▶ _Exercise objective_
Reproduce, from the lines below, exactly the stretch that begins at the line containing "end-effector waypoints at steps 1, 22" and ends at the line containing "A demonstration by", both included.

(Recorded data)
--- START ---

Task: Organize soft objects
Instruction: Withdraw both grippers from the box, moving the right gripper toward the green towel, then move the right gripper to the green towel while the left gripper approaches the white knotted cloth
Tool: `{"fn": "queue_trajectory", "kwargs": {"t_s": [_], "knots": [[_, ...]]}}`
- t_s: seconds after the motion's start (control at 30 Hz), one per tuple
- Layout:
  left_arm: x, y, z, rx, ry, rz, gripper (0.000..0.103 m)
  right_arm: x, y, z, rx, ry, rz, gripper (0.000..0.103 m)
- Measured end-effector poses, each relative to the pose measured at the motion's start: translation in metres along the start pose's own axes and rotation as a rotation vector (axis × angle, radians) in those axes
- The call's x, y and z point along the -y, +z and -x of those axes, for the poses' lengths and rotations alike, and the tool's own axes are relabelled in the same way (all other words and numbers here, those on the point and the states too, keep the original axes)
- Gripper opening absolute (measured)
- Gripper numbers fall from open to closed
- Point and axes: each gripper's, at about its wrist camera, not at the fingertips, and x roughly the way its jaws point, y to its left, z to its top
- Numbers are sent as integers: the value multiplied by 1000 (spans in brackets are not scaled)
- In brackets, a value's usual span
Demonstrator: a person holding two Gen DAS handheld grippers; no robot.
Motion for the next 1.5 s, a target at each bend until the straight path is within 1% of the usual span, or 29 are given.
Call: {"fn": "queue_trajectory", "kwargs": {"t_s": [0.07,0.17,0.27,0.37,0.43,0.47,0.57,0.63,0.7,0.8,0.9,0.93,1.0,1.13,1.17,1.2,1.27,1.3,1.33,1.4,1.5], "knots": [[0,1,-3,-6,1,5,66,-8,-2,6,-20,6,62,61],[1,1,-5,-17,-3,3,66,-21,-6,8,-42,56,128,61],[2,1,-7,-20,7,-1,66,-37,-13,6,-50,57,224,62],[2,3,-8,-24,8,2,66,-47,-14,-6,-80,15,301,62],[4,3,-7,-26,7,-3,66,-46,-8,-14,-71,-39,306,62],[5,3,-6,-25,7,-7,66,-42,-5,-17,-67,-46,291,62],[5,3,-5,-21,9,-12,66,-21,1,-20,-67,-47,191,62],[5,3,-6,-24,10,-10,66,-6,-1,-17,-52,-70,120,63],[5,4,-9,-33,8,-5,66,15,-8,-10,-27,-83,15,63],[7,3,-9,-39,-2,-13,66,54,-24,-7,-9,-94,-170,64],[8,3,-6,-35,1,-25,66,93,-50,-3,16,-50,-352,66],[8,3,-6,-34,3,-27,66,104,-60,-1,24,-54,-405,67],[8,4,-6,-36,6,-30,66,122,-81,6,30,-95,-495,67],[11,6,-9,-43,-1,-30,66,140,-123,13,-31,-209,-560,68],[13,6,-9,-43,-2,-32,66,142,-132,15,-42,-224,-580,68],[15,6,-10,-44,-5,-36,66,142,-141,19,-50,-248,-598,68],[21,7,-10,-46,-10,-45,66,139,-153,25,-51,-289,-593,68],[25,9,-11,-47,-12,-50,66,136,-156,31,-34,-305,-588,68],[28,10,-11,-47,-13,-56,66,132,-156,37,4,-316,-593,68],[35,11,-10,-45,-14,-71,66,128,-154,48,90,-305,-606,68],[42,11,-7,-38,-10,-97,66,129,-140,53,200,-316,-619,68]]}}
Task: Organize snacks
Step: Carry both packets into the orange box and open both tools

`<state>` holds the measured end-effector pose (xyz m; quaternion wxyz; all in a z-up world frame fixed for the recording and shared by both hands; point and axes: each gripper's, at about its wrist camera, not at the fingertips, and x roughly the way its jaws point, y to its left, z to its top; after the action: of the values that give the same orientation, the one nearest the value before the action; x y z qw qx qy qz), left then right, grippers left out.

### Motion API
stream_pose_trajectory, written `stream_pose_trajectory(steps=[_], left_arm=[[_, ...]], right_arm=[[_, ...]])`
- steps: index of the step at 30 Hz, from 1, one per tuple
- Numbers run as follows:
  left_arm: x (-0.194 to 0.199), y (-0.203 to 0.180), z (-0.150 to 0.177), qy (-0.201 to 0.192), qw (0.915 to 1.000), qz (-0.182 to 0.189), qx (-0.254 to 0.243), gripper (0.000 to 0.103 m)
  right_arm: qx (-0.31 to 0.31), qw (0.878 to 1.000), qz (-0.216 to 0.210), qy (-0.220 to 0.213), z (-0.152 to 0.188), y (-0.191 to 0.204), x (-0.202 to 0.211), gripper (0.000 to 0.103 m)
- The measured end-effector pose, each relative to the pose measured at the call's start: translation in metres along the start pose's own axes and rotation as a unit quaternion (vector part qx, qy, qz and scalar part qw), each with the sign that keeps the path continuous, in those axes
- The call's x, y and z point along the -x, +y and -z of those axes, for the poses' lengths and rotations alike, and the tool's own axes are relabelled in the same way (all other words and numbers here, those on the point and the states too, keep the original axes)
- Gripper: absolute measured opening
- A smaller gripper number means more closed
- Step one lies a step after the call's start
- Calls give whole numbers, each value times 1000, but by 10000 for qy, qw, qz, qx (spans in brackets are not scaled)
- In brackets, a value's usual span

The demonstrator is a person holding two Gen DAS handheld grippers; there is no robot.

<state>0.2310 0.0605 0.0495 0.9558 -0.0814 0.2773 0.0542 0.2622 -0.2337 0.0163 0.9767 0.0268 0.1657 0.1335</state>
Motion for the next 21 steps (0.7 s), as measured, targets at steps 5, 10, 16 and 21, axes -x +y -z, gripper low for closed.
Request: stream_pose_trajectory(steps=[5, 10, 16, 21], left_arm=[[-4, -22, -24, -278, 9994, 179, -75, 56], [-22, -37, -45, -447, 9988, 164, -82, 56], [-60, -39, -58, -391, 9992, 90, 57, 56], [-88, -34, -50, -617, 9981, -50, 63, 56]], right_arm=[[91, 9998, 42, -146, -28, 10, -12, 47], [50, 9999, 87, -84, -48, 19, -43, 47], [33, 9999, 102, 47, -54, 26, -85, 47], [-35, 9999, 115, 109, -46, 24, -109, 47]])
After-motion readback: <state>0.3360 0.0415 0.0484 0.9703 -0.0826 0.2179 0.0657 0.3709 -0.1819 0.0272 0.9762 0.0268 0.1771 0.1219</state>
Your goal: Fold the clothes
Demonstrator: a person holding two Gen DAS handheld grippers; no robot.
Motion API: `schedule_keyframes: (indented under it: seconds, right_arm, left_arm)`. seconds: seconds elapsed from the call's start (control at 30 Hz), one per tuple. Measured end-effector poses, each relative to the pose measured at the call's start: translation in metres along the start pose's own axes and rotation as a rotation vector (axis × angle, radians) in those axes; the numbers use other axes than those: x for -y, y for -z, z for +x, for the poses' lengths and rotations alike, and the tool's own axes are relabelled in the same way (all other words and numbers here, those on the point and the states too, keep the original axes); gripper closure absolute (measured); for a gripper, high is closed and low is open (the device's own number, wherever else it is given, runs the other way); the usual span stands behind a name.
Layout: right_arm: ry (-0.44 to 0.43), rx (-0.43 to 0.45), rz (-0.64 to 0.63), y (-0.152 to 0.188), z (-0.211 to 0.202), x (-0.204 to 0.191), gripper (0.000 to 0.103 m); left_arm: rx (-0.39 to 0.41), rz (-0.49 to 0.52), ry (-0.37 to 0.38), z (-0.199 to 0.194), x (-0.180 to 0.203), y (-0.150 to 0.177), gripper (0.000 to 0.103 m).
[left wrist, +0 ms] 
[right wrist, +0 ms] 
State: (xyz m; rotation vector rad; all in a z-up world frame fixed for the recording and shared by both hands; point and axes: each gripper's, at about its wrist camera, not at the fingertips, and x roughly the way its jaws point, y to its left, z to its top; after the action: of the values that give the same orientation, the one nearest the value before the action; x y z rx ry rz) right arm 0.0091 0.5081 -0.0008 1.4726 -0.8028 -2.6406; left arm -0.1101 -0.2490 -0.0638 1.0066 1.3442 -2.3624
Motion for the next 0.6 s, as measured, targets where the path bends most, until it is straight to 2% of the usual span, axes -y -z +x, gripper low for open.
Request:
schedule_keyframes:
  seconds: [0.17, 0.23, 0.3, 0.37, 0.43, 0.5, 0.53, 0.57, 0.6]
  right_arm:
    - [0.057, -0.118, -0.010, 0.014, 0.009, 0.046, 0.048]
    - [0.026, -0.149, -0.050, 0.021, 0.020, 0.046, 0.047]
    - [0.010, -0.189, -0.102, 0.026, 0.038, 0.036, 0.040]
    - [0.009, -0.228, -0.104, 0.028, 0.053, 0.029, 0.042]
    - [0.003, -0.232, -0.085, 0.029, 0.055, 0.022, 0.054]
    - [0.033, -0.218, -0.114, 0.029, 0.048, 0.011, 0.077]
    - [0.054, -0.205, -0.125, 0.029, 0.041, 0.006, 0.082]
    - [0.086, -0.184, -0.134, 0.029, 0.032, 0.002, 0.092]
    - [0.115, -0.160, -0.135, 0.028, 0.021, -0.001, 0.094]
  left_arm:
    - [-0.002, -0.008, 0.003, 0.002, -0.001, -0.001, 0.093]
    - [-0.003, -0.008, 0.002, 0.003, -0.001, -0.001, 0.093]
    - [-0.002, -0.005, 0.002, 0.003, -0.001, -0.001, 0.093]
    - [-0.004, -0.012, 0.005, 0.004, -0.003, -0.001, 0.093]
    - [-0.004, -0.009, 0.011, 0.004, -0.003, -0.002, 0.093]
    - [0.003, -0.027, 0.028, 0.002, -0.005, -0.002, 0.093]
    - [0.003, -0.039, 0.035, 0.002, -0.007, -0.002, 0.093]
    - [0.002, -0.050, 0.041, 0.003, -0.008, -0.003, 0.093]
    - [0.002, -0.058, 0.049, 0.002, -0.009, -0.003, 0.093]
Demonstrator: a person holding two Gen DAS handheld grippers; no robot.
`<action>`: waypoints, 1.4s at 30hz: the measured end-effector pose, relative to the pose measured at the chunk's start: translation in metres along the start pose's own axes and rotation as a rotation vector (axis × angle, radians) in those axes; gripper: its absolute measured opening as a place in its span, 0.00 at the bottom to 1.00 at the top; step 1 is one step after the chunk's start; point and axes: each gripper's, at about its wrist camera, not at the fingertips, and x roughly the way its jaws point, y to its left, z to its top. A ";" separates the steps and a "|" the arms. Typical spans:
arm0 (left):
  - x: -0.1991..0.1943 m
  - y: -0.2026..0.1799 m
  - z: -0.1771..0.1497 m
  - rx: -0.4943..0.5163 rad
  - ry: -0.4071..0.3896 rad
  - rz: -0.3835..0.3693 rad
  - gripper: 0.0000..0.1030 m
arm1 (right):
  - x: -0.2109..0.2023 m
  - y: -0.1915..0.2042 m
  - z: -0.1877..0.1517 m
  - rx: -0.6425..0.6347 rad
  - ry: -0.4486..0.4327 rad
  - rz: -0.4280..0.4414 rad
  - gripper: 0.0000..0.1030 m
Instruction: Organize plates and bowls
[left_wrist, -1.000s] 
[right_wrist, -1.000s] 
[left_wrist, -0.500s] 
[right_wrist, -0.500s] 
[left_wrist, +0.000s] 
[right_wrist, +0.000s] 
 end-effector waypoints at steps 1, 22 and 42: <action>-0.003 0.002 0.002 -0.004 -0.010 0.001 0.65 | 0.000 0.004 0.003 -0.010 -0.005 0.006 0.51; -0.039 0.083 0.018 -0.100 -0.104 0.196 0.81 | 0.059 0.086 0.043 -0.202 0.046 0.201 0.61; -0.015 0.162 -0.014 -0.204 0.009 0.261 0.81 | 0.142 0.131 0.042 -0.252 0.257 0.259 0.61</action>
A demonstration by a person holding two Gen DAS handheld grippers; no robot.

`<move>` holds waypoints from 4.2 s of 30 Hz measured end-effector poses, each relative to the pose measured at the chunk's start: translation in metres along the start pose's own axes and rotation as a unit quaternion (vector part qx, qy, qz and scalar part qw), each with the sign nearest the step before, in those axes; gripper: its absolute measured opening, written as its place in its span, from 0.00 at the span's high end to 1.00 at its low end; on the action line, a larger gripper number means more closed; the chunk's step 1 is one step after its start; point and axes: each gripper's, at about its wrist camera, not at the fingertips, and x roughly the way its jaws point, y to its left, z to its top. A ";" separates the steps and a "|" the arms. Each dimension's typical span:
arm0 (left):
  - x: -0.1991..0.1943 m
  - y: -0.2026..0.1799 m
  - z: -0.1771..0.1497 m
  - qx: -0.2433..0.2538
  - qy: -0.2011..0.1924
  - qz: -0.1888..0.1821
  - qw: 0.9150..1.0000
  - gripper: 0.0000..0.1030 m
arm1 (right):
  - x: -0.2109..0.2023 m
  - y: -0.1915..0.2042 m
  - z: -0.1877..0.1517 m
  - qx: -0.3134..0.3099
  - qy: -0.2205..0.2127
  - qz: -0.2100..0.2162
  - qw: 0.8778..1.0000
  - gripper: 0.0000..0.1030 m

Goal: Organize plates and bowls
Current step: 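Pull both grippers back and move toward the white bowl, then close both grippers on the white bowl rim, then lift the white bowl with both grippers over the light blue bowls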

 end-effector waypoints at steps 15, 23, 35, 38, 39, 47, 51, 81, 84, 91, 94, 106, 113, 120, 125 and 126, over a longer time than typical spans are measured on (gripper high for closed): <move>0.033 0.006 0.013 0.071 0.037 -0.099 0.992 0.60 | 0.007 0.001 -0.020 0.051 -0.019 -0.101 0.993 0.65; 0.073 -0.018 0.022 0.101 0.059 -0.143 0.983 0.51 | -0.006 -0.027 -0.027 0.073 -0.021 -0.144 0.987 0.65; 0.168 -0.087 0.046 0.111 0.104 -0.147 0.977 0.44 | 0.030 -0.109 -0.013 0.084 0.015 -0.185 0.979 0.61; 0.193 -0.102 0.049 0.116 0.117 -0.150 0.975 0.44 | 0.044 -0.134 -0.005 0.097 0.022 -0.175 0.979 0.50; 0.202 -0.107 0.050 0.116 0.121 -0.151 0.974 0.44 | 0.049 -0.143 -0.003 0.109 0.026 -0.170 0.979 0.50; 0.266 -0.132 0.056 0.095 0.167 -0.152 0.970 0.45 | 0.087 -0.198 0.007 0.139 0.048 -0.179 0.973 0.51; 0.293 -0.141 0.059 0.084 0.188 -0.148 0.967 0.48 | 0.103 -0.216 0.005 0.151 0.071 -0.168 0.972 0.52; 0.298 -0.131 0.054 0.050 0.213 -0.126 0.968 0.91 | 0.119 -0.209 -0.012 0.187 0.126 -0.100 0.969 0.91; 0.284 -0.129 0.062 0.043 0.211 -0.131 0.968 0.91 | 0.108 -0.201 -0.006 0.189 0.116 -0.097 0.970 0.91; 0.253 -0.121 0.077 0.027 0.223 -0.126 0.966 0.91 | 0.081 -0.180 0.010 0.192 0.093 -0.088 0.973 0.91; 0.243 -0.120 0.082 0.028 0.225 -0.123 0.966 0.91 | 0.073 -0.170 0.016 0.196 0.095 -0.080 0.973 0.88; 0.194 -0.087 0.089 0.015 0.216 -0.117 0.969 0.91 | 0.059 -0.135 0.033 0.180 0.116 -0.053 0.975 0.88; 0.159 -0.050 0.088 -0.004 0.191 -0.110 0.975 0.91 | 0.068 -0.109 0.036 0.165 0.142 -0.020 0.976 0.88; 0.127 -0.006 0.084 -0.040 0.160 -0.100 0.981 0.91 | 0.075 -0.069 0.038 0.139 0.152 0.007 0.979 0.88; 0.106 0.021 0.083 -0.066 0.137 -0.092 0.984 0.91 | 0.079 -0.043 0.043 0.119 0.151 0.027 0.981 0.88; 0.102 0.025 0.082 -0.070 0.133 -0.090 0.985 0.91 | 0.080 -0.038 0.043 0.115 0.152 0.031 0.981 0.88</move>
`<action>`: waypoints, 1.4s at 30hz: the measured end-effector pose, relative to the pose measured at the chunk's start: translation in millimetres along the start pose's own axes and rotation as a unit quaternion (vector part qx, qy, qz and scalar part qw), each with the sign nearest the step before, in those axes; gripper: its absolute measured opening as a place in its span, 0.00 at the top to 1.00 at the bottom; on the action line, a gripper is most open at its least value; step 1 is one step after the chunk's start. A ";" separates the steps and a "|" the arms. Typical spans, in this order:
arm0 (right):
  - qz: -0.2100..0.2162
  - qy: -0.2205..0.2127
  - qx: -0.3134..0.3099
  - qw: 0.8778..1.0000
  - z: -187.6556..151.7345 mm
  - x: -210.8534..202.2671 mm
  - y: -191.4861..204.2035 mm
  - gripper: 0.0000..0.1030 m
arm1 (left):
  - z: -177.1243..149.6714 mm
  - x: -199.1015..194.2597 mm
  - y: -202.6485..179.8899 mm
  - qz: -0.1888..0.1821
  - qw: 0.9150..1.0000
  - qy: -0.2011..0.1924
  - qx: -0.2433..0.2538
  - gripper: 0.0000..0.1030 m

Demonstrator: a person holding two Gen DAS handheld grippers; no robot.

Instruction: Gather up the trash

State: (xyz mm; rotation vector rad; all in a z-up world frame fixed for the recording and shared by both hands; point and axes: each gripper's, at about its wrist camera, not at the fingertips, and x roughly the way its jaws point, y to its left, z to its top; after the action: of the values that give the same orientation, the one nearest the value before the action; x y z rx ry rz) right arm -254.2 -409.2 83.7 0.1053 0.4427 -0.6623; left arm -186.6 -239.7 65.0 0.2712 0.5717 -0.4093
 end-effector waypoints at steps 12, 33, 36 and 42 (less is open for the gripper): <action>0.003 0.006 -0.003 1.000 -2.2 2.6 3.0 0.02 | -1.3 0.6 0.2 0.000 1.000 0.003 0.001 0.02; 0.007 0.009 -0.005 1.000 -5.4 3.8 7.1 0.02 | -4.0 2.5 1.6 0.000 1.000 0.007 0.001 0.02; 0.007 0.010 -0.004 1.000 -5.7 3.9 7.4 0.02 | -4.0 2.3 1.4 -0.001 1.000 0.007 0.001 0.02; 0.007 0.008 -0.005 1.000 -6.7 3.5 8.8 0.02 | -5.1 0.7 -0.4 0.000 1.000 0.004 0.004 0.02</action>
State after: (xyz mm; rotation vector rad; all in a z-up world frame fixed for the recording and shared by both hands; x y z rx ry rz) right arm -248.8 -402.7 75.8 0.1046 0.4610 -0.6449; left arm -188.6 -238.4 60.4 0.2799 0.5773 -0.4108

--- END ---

▶ _Output below_
 end-effector waypoints at steps 1, 22 and 42: <action>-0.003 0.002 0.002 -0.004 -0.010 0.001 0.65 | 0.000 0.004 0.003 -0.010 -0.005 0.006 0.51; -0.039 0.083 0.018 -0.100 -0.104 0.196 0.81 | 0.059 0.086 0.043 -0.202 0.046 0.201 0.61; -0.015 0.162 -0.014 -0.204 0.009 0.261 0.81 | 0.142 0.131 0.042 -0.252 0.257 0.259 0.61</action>
A demonstration by a person holding two Gen DAS handheld grippers; no robot.

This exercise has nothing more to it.